◆ Work task: In the records, each line holding "grateful" must be reported.

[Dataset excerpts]
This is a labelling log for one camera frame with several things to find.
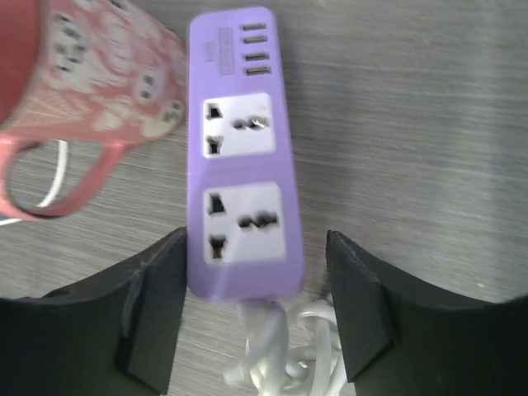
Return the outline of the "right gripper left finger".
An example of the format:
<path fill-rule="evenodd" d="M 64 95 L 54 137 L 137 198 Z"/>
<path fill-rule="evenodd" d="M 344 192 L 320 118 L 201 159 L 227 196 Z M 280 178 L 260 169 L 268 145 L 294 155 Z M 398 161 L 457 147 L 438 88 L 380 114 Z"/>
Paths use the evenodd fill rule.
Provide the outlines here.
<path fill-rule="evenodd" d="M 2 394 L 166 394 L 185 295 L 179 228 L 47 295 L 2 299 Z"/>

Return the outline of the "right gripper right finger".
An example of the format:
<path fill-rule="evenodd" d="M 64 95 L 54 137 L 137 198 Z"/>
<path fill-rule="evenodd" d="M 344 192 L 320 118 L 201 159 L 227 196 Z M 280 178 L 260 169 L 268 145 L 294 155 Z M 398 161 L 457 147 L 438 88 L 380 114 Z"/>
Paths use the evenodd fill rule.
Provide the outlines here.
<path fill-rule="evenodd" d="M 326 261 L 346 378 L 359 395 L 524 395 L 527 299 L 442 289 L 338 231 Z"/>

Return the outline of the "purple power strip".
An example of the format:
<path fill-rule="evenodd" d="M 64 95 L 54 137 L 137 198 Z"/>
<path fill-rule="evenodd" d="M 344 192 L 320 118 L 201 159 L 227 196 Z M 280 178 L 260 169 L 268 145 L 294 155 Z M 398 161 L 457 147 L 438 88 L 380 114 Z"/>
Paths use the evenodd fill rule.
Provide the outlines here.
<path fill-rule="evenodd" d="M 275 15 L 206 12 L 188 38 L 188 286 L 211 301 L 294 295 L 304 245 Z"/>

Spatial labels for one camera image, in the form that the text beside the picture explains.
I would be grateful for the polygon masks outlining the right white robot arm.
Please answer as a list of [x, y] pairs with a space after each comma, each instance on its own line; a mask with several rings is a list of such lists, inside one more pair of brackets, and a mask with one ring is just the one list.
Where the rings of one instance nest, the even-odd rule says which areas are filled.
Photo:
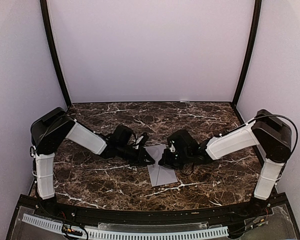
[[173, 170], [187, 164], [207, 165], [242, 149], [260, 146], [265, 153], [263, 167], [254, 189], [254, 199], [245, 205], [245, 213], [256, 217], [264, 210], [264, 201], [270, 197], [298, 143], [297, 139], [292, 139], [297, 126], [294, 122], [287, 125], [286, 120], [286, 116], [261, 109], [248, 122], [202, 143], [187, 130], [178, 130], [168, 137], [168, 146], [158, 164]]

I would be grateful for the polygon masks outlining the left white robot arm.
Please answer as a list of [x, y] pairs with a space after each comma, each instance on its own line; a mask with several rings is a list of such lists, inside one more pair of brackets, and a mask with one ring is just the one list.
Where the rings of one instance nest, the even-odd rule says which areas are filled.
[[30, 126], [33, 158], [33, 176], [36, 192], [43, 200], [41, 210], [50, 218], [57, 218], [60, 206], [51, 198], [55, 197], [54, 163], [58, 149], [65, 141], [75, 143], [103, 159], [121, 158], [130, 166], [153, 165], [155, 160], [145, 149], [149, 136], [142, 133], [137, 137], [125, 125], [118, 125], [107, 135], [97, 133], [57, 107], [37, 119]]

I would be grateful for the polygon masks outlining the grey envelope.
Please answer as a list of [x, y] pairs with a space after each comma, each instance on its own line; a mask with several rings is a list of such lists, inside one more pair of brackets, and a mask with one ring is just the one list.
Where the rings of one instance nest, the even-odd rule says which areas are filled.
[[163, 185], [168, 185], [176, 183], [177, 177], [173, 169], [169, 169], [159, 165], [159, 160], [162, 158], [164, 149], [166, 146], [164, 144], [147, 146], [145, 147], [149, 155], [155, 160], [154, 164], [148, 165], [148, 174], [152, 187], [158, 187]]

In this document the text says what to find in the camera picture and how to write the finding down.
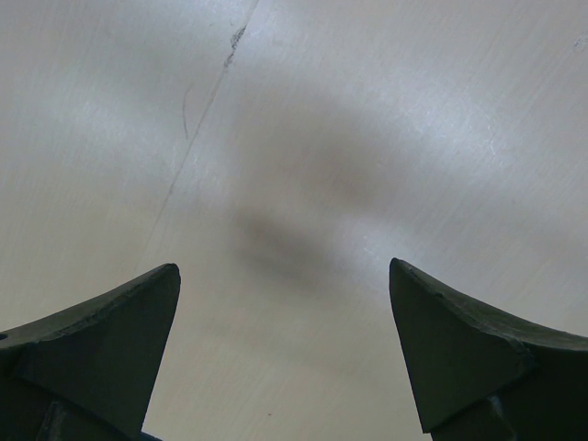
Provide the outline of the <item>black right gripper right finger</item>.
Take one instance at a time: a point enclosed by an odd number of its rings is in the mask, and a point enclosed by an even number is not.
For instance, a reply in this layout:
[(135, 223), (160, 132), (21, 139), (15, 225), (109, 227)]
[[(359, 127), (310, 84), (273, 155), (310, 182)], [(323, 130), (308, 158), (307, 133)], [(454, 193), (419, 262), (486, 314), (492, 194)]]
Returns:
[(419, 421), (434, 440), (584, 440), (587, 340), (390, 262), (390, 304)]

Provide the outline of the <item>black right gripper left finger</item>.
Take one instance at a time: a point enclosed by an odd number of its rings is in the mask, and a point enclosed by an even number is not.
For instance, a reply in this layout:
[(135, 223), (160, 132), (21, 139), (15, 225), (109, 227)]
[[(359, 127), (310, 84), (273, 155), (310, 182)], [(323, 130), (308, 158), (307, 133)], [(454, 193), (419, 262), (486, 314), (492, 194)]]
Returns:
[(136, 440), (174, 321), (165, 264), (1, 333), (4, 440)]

==

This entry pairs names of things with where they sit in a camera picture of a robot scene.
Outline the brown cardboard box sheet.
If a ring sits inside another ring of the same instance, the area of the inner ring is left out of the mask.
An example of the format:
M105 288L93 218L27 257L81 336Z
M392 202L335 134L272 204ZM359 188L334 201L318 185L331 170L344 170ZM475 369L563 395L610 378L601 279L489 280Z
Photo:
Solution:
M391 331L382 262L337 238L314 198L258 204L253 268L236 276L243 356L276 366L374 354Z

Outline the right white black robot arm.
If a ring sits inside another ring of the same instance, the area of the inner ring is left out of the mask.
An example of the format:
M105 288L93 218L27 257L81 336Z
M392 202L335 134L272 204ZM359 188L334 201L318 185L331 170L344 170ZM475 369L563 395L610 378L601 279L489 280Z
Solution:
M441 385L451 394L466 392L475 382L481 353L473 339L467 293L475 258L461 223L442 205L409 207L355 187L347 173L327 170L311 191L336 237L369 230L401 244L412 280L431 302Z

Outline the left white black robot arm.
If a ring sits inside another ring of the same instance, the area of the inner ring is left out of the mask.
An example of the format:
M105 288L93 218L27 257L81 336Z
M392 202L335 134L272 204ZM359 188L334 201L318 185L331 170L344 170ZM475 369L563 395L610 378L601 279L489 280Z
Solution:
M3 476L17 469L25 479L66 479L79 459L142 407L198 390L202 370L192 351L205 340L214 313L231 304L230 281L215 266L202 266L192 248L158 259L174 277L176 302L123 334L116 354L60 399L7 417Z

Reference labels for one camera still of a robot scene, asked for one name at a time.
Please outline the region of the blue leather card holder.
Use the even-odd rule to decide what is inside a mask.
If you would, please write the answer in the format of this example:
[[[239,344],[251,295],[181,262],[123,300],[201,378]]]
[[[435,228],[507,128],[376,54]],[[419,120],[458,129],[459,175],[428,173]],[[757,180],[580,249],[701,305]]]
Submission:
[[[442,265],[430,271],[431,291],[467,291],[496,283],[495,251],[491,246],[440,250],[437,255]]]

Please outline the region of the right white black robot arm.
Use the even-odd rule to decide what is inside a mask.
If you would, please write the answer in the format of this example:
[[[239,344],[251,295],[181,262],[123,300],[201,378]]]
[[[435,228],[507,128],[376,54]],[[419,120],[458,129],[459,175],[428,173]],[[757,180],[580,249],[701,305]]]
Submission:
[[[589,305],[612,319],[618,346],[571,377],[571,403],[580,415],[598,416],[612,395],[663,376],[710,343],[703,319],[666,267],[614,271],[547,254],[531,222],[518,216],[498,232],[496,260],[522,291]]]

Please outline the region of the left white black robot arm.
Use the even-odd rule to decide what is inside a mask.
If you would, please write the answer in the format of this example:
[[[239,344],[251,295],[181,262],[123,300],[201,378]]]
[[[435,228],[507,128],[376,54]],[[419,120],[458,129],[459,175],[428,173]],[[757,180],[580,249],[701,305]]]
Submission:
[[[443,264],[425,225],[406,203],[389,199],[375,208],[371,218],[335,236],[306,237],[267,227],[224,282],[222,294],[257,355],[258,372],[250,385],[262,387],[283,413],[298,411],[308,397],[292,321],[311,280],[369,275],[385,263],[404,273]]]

--

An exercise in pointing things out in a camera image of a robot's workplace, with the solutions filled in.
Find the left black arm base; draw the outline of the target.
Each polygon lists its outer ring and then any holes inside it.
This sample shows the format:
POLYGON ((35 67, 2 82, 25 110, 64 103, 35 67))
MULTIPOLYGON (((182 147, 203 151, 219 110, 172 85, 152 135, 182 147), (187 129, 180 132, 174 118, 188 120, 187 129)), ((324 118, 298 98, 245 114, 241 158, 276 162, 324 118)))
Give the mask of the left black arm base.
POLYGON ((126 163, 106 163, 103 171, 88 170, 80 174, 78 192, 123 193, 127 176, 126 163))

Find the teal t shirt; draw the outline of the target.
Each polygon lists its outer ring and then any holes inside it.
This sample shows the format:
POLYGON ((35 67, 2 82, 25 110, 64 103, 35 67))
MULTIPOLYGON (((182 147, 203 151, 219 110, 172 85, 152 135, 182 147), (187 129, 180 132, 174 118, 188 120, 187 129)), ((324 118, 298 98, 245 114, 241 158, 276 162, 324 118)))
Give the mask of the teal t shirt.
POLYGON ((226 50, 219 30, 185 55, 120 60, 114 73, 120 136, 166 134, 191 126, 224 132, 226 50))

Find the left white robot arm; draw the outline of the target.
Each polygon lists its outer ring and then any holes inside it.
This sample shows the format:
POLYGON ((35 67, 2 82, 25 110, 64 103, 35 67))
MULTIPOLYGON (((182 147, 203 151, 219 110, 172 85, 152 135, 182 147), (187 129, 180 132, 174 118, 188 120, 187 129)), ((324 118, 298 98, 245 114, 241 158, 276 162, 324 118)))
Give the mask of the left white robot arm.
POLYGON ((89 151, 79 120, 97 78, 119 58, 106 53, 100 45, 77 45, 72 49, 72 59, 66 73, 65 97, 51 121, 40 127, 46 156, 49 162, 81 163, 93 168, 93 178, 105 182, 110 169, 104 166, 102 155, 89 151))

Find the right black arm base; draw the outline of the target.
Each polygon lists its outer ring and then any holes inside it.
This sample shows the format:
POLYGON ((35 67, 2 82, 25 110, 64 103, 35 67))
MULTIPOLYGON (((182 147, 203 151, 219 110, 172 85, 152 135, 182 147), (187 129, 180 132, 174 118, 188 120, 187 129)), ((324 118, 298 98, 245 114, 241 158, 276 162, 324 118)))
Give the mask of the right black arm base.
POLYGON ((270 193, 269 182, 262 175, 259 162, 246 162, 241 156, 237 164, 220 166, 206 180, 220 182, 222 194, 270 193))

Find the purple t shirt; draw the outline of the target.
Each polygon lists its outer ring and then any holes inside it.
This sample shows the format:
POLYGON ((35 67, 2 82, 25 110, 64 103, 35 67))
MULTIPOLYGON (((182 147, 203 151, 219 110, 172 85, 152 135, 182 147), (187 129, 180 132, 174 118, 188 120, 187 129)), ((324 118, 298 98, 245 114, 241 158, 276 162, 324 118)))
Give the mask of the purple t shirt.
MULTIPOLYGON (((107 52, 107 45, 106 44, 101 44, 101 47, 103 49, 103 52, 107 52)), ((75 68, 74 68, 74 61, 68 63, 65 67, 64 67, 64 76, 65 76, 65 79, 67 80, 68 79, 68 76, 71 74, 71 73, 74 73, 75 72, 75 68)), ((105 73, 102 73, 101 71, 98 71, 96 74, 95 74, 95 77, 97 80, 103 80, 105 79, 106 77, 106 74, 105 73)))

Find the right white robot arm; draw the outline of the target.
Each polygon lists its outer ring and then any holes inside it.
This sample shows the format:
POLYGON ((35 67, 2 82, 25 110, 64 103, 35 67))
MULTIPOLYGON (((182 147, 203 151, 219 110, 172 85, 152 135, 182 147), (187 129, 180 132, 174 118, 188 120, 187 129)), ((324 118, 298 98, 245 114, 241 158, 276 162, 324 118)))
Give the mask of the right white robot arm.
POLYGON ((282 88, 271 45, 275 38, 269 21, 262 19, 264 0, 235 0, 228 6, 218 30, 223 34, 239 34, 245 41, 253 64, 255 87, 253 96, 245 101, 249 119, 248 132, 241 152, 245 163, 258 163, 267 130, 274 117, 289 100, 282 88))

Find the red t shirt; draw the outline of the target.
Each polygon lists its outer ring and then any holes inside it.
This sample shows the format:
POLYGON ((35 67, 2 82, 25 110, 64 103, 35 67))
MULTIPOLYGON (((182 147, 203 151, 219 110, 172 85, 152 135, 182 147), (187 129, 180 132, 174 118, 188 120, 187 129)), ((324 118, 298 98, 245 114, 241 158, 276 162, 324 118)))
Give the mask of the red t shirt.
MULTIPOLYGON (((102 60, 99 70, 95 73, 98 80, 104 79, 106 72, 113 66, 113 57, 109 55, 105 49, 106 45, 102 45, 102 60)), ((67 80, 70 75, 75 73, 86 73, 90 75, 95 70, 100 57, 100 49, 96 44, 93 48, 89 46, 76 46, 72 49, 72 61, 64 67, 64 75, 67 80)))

◆ Response to the exercise:
I would be grateful for the polygon masks outlining the right white robot arm.
I would be grateful for the polygon masks outlining the left white robot arm.
I would be grateful for the polygon masks outlining the grey envelope.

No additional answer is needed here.